The first instinctive reaction of most of the relieved and exhausted men in the NSC conference room at the news that the bomb had been found and defused was to urge the President to launch the missiles targeted on Libya in the nuclear submarines in the Mediterranean. It was only 6:30 P.M. Eastern Standard Time, two and a half hours before the extension of Qaddafi’s ultimatum was due to expire, and he would not be expecting an attack.

The President overruled his advisers. The two million Libyans the U.S.

rockets would destroy would, he argued, be as innocent victims as the citizens of New York would have been.

The Israelis, Bennington pointed out, would do it anyway. No, the President argued, they would not. Their urge to do so would be swiftly tempered by the sobering realization that Qaddafi now had deployed along his eastern frontier a string of missiles capable of causing untold destruction in Israel if an attack was launched on his country. For both Israel and Libya, a day of cold realism was dawning: their mutual possession of the weapons of mass destruction promised them no happier a salvation than possession of those weapons had offered the U.S. and the U.S.S.R. for three decades-the prospect of mutual suicide.

“But for God’s sake, Mr. President,” the CIA chief protested, “we’re not going to let him get away with this?”

“No,” the President replied, “we are not.”

* * *

For Muammar al-Qaddafi and the knot of men around him in the Villa Pietri, the two-and-a-half-hour wait for the expiration of their ultimatum was a slow descent toward hell, toward the growing certainty that the gamble had failed, that they and two million of their countrymen would shortly die to pay for the error of their leader whose unbending fanaticism they had been all too ready to follow.

As the minutes rolled by after nine with nothing happening, no rockets streaking toward their shores over the radar screen, their fear and resignation turned to incomprehension. So great had the tension become that the terse message from Washington informing them the bomb had been found and defused was greeted with relief and even, by some, with satisfaction.

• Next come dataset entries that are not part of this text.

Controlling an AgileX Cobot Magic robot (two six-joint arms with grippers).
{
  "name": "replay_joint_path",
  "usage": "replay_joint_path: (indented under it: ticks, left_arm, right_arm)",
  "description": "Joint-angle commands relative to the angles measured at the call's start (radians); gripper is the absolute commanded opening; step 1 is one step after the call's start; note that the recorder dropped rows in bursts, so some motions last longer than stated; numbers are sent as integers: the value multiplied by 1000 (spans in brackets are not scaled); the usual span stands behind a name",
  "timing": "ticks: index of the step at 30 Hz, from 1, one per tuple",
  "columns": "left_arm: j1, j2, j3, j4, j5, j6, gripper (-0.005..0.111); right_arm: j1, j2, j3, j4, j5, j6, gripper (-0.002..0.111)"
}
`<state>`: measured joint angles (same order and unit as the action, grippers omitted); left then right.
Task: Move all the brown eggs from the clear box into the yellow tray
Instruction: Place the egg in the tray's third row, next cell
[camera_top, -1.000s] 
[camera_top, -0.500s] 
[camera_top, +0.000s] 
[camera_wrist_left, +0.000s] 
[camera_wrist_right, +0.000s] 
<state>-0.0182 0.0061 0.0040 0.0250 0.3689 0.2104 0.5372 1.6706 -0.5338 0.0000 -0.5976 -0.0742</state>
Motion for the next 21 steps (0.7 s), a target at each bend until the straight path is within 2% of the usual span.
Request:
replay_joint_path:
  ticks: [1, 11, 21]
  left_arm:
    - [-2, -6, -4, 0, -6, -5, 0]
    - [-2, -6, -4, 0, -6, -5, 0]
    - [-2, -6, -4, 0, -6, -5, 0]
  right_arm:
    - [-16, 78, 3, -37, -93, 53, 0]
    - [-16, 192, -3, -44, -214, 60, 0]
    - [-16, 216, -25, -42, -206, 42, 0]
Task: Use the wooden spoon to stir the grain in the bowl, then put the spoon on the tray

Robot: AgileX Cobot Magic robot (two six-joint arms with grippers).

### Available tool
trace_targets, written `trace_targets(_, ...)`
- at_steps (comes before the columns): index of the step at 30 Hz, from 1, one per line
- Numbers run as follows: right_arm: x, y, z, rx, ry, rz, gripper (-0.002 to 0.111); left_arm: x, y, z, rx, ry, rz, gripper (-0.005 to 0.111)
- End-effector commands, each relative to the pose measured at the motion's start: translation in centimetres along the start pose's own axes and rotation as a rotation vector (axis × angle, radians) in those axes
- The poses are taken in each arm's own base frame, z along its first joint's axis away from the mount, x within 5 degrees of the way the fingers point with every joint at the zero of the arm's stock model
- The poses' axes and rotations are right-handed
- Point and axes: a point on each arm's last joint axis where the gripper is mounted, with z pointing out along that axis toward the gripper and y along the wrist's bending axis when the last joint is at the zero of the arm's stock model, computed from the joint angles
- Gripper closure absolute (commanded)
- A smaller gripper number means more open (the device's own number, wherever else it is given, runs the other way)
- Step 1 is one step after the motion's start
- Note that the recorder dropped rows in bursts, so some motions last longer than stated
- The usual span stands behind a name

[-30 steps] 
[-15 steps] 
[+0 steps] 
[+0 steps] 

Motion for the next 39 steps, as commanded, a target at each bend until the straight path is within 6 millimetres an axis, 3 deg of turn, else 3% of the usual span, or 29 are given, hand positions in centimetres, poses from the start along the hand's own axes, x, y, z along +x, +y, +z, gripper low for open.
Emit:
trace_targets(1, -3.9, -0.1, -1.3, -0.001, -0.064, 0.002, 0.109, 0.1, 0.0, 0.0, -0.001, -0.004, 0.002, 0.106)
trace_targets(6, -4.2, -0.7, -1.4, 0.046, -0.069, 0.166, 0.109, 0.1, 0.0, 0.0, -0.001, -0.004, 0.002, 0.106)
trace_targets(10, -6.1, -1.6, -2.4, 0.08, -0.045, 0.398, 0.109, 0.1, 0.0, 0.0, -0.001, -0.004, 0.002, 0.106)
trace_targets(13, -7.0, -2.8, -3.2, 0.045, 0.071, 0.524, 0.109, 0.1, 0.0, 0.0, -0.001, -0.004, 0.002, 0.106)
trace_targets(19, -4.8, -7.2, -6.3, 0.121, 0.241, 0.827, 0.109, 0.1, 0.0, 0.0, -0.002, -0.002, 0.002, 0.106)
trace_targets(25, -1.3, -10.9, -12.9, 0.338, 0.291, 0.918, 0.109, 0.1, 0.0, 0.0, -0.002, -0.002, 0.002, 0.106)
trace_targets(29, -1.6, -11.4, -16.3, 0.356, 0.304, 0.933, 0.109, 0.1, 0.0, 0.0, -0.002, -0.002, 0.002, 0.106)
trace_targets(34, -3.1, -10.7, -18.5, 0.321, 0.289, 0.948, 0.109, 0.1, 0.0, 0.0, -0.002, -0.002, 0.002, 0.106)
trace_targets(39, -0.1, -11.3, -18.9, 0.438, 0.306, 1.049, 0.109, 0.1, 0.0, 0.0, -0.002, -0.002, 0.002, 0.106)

Two minutes later, the radio operator returned bearing a second message, marked for the eyes only of the Libyan dictator. Qaddafi paled slightly reading it. Whom was it from? The CIA? The Mossad?

He looked at the men around him, recalling their growing bitterness and disillusionment as the failure of his scheme had become evident. What did it matter whom it was from? The answer was probably here, somewhere in this circle of faces ringing him, jailing him in the consequences of his act.

He rose and left the room, headed up to the villa and down the path to the sea. For a long time he stood there by the water’s edge. Then he turned away to face inland, toward the distant solitude of his desert. As he did, the paper he clasped in his hand, the paper his radio clerk had handed him a few minutes before, dropped to the ground. The wind picked it up and sent it scurrying along the beach, until gradually it disappeared from sight. It bore just fifteen words, a prophetic message from the fourth chapter of the Koran: Wheresoever ye shall be, death will overtake you, even though you be in lofty towers.